The decree of divorce provided at length for a division of the community property of the parties, for alimony and for the custody and support of their children. Pursuant to the decree, the plaintiff received a total award of approximately $215,000 (including her separate property of $51,000). Plaintiff was also awarded alimony in the sum of $2,683.37 payable immediately after entry of the decree, and thereafter at the rate of $500 per month until defendant was no longer required to pay child support, or until plaintiff’s death or remarriage, or until further order of the court. Plaintiff was awarded custody of the three children, subject to specified visitation rights of defendant. Defendant was ordered to pay the plaintiff for support of each child $183.37 immediately following the entry of the divorce decree and $166.67 per month thereafter until each reached majority, or until further order of the court. Defendant has made all support and alimony payments in compliance with the decree.

Plaintiff’s net worth had increased to approximately $400,000 at the time of the modification hearing.

Defendant has a net worth in excess of $500,000. He works long hours and has a taxable income that exceeds $75,000 per year.
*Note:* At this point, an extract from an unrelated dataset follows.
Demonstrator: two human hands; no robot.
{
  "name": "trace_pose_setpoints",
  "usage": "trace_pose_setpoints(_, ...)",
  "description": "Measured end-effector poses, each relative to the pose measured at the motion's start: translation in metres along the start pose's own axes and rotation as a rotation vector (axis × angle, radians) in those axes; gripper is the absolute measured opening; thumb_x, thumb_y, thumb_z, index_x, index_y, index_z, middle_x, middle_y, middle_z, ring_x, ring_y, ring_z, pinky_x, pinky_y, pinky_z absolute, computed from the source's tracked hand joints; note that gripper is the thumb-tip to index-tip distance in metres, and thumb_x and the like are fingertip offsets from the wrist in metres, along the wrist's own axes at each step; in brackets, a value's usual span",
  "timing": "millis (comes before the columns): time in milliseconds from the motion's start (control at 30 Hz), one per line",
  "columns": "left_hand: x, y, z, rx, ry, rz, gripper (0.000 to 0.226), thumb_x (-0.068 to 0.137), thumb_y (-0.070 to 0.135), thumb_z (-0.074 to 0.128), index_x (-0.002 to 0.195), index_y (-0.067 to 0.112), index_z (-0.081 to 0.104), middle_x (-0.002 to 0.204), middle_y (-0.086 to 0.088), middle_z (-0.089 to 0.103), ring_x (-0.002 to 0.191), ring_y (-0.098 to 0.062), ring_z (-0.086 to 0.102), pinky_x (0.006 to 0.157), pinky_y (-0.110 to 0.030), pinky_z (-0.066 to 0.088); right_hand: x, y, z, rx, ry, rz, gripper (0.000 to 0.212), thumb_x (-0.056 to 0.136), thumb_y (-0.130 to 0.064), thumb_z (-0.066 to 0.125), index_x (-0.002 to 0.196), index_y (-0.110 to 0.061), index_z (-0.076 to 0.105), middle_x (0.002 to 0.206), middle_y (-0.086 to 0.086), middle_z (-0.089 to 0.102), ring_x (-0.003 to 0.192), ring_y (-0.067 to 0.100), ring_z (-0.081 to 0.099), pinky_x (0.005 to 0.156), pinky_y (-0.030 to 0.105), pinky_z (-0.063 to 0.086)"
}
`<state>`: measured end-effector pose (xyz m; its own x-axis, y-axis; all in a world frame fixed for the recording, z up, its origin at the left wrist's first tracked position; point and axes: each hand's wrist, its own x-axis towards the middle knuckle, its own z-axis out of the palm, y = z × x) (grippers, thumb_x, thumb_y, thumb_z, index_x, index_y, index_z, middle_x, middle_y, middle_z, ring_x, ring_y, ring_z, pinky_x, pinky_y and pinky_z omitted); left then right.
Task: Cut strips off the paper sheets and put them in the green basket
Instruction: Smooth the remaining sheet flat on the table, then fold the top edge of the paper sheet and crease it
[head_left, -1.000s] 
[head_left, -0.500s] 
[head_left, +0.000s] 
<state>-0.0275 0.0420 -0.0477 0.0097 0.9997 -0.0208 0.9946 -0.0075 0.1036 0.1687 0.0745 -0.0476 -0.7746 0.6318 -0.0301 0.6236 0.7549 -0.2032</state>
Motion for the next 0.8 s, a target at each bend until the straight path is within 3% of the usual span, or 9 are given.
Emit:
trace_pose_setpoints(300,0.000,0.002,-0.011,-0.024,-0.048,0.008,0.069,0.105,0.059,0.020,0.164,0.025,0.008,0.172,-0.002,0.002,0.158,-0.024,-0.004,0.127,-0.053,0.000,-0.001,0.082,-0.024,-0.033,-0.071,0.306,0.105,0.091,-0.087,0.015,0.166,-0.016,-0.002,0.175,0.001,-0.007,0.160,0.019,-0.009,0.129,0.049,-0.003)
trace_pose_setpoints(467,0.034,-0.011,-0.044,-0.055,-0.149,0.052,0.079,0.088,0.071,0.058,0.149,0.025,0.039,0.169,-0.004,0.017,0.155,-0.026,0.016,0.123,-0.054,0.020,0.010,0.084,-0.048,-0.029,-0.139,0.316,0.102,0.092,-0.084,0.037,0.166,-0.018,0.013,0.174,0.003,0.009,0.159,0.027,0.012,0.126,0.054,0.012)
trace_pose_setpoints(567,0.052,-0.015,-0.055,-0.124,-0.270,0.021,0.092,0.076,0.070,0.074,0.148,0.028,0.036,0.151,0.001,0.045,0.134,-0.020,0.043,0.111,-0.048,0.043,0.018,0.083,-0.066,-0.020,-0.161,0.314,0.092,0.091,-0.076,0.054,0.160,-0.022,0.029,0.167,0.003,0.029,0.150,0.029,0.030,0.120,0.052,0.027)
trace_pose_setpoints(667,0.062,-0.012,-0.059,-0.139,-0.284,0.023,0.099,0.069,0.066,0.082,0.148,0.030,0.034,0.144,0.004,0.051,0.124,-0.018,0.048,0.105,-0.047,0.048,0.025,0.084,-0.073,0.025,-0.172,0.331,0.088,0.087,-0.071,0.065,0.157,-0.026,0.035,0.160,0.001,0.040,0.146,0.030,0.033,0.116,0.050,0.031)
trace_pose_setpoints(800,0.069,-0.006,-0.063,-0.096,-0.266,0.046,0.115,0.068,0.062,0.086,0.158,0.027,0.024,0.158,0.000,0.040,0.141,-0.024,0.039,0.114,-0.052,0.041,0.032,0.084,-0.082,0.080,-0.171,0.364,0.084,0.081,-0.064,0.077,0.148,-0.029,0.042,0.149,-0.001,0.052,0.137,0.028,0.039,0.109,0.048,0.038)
Respondent has a degree in political science from the University of Wisconsin and she took some courses in law school. She has also completed a 6-month business course in stenographic skills. She enjoys good health and there is no physical reason why she cannot work although she worked very little during the marriage and *529 has not worked since the divorce. Neither party has remarried.

At the time of the modification hearing, Roger, Jr., had approximately $4,000 cash, Trygve had approximately $3,000 and Casey had approximately $4,000.

The plaintiff petitioned the court for an increase in monthly alimony, an increase in monthly child support, and for payment of certain expenses (including the boys’ college expenses and reasonable attorney’s fees). The defendant sought a termination of the alimony and an adjustment of the support obligation. He resisted any liability for plaintiff’s expenses. The trial court denied the wife’s requests for increases in the alimony and child support but ordered them to be continued in the same amount. In addition, the defendant was ordered to pay the total educational expenses of the boys and reasonable attorney’s fees for the wife in the amount of $2,000.

The defendant has appealed the court’s order as to alimony, child support, educational expenses and payment of attorney’s fees. The plaintiff has cross-appealed from that portion of the judgment denying her reimbursement for educational expenses.

The appellant failed to comply with Court of Appeals Rule on Appeal 43, RCW vol. 0, in that he failed to set out verbatim the findings of fact of the trial court in his brief. He has moved for leave to amend his brief on the basis that the error was the result of the youth and inexperience of his counsel. We believe that youth and inexperience of counsel is a reason to read the rules on appeal rather than an excuse for the failure to read them.

The Supreme Court in Paulson v. Higgins, 43 Wn.2d 81, 83, 260 P.2d 318, 266 P.2d 800 (1953) was presented with a motion to amend. The court, in denying the motion, stated:

We must either enforce the rule or abandon it. Its necessity has a long background of experience, and it was *530 promulgated in aid of expeditious and orderly appellate procedure.”
If there is to be a rule, there must be a point at which failure to comply therewith can no longer be corrected. That point is the filing of respondent’s brief.

The failure of appellant to amend prior to the filing of respondent’s brief defeats his motion. The findings of fact of the trial court are the established facts of the case.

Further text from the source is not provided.